Material provided —
********************

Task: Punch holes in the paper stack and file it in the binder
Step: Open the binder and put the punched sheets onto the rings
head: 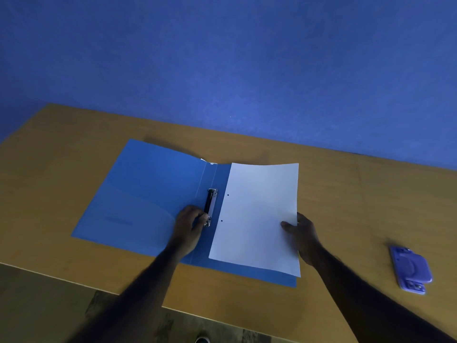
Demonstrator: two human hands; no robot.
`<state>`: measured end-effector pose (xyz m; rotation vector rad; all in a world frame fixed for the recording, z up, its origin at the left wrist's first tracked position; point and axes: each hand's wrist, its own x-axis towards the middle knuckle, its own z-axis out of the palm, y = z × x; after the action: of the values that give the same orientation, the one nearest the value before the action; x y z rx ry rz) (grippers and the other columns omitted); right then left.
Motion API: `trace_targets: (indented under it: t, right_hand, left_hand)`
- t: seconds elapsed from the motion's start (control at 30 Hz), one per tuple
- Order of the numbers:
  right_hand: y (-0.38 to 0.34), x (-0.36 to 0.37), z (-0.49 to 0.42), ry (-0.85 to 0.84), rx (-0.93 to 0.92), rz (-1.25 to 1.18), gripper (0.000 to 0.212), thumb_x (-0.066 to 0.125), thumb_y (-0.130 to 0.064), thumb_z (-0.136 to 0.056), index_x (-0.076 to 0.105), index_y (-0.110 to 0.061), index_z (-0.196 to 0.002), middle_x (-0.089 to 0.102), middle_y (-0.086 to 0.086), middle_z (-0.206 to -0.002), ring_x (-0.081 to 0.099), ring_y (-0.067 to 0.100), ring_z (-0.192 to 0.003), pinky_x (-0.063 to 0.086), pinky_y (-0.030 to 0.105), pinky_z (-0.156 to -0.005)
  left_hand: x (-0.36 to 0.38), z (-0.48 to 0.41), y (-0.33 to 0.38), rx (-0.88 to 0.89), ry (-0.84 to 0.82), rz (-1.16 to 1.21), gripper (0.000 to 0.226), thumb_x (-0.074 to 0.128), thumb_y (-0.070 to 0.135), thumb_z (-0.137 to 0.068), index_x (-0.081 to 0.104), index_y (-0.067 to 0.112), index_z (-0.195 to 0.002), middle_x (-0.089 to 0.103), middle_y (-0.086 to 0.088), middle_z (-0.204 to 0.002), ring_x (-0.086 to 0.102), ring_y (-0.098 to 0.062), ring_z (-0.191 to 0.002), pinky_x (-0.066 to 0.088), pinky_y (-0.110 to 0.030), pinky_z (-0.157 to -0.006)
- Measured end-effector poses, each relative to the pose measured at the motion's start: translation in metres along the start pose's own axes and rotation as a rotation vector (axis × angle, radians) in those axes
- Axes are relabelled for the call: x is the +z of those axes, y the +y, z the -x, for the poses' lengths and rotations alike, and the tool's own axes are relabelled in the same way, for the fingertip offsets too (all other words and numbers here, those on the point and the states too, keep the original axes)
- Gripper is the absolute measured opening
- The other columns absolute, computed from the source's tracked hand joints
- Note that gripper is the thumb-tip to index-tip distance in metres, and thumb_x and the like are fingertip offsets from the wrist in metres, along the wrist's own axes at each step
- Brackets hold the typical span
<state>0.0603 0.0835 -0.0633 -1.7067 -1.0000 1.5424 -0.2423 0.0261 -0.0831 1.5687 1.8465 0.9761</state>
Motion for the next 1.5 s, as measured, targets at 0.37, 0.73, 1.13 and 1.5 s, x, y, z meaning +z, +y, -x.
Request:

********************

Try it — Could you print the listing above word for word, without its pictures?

Reply —
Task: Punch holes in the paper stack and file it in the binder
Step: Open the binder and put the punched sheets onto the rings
head: 
Demonstrator: two human hands; no robot.
`<state>`: measured end-effector pose (xyz m; rotation vector rad; all in a world frame fixed for the recording, z up, its origin at the left wrist's first tracked position; point and axes: each hand's wrist, its own x-axis towards the middle knuckle, its own z-axis out of the palm, y = z × x; after the action: of the values that give the same orientation, the one nearest the value before the action; x y z rx ry rz) (grippers and the other columns omitted); right then left.
Motion API: `trace_targets: (indented under it: t, right_hand, left_hand)`
- t: seconds elapsed from the motion's start (control at 30 Hz), one per tuple
- Order of the numbers:
  right_hand: y (-0.38 to 0.34), x (-0.36 to 0.37), z (-0.49 to 0.42), ry (-0.85 to 0.84), rx (-0.93 to 0.92), rz (-1.25 to 1.18), gripper (0.000 to 0.212), thumb_x (-0.066 to 0.125), thumb_y (-0.130 to 0.064), thumb_z (-0.136 to 0.056), index_x (-0.076 to 0.105), index_y (-0.110 to 0.061), index_z (-0.196 to 0.002), middle_x (-0.089 to 0.102), middle_y (-0.086 to 0.086), middle_z (-0.206 to -0.002), ring_x (-0.081 to 0.099), ring_y (-0.067 to 0.100), ring_z (-0.192 to 0.003), pinky_x (-0.063 to 0.086), pinky_y (-0.030 to 0.105), pinky_z (-0.156 to -0.005)
  left_hand: x (-0.36 to 0.38), z (-0.48 to 0.41), y (-0.33 to 0.38), rx (-0.88 to 0.89), ry (-0.84 to 0.82), rz (-1.16 to 1.21), gripper (0.000 to 0.226), thumb_x (-0.074 to 0.128), thumb_y (-0.070 to 0.135), thumb_z (-0.137 to 0.068), index_x (-0.081 to 0.104), index_y (-0.067 to 0.112), index_z (-0.195 to 0.002), middle_x (-0.089 to 0.103), middle_y (-0.086 to 0.088), middle_z (-0.204 to 0.002), ring_x (-0.086 to 0.102), ring_y (-0.098 to 0.062), ring_z (-0.191 to 0.002), pinky_x (-0.066 to 0.088), pinky_y (-0.110 to 0.030), pinky_z (-0.157 to -0.006)
- Measured end-effector poses, each relative to the pose measured at the motion's start: translation in metres along the start pose's own axes and rotation as a rotation vector (axis × angle, radians) in those axes
- Axes are relabelled for the call: x is the +z of those axes, y the +y, z the -x, for the poses' lengths and rotations alike, and the tool's own axes are relabelled in the same way, for the fingertip offsets too (all other words and numbers here, those on the point and the states too, keep the original axes)
- Gripper is the absolute measured opening
- The other columns absolute, computed from the source's tracked hand joints
- Note that gripper is the thumb-tip to index-tip distance in metres, and thumb_x and the like are fingertip offsets from the wrist in metres, along the wrist's own axes at each step
- Brackets hold the typical span
<state>0.0603 0.0835 -0.0633 -1.7067 -1.0000 1.5424 -0.2423 0.0261 -0.0831 1.5687 1.8465 0.9761</state>
Motion for the next 1.5 s, as measured, targets at 0.37, 0.73, 1.13 and 1.5 s, x, y, z meaning +z, +y, -x.
Request:

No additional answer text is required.